There may also be too many STEM measures, which can create an inconsistent representation of STEM in society. The U.S. Department of Commerce has a STEM taxonomy for the workplace. The Department of Homeland Security has another STEM taxonomy (used in this study) directly related to a student’s eligibility for an F-1 visa through the STEM Optional Practical Training (OPT) extension. The National Science Foundation has separate taxonomies for STEM majors (also used in this study) and STEM occupations. Furthermore, other scholars create their own STEM and major academic classifications without Classification of Instructional Program crosswalks, which further complicates the ability to compare across studies or replicate other work using a different data set (Arcidiacono et al., 2016; Riegle-Crumb et al., 2019). Others chose physical sciences, engineering, math, and computer sciences (PEMC) as an alternative yet do not identify which CIP codes distinguish them from other STEM taxonomies and measures (Dika & D'Amico, 2016; Dika et al., 2022; Schneider et al., 2015).

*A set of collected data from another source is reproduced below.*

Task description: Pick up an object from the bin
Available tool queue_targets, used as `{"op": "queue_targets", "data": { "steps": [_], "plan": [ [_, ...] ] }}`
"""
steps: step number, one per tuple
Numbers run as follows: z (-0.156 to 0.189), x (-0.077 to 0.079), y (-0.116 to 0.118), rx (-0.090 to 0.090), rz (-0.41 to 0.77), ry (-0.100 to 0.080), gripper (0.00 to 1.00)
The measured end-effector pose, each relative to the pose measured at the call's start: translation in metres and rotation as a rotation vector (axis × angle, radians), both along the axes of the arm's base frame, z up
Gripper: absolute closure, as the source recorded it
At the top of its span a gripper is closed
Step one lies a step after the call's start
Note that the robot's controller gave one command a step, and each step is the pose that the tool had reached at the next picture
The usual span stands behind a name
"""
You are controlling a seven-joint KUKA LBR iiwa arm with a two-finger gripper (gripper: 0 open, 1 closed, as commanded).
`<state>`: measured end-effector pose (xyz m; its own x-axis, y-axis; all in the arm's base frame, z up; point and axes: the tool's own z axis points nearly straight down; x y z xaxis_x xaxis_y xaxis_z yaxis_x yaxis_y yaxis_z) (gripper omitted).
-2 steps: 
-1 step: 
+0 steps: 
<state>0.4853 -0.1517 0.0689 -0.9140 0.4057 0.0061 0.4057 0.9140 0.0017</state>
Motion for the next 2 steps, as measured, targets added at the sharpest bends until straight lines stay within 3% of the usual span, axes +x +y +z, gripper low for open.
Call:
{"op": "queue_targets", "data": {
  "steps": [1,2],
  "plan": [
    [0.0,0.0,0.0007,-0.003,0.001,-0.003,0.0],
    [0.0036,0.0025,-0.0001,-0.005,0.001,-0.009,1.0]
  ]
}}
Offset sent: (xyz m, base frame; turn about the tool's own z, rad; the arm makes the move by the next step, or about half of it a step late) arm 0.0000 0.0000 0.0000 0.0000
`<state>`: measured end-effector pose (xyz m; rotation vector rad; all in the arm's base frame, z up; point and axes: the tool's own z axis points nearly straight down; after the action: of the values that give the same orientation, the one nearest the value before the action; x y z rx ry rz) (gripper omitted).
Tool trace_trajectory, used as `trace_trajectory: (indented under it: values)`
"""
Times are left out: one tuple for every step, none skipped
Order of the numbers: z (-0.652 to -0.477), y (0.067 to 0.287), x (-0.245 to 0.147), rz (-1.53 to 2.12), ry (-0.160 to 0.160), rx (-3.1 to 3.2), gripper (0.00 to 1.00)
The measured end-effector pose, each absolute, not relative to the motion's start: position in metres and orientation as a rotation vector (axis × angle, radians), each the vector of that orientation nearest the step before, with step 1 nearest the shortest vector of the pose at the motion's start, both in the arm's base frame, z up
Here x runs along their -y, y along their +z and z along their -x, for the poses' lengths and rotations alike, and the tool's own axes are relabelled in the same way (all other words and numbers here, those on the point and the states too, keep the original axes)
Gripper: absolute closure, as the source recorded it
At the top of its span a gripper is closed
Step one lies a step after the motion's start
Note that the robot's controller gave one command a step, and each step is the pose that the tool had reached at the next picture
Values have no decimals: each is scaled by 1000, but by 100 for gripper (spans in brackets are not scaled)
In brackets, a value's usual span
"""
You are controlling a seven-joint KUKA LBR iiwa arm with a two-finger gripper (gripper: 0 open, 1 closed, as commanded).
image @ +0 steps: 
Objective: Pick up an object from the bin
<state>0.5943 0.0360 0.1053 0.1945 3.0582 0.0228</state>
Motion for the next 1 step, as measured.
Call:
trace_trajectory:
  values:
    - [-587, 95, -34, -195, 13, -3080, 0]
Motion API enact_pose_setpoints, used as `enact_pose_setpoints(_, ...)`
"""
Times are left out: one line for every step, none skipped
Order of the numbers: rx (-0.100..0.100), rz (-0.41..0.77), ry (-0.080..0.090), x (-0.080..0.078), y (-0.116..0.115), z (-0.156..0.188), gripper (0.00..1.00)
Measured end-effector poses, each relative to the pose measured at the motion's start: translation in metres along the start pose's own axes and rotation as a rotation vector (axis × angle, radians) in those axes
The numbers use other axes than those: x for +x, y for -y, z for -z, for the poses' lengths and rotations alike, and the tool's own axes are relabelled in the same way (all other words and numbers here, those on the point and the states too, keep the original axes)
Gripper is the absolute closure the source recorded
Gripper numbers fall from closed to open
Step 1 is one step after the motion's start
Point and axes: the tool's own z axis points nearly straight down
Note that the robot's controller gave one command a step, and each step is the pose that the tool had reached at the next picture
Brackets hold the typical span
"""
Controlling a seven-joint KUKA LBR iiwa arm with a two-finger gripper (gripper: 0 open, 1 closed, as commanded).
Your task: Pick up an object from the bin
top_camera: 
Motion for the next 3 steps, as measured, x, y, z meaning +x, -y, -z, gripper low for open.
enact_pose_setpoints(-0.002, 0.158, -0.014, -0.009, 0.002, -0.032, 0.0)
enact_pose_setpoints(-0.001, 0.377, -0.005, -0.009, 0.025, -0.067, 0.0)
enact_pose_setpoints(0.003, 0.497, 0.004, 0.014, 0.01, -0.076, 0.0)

STEM definitions have different policy manifestations. The Secretary of Homeland Security, Alejandro Mayorkas, states that “STEM innovation allows us to solve the complex challenges we face today and make a difference in how we secure and protect our country. Through STEM education and training opportunities, DHS is expanding the number and diversity of students who excel in STEM education and contribute to the U.S. economy.” (U.S. Department of Homeland Security, 2022). Thus, the primary function of STEM classification for DHS is related to immigration policy.

On the other hand, the NSF supports research across all fields of science and technology, primarily through research grants. Thus, changes in STEM definitions have funding implications tied to them. In 2016 alone, the NSF spent 1.187 billion dollars on STEM education (The Office of Science and Technology Policy, 2016). The bottom line is that there is a lack of consensus about what exactly STEM is, yet those classifications play an influential role in STEM in political, academic, and public spheres (Granovskiy, 2018).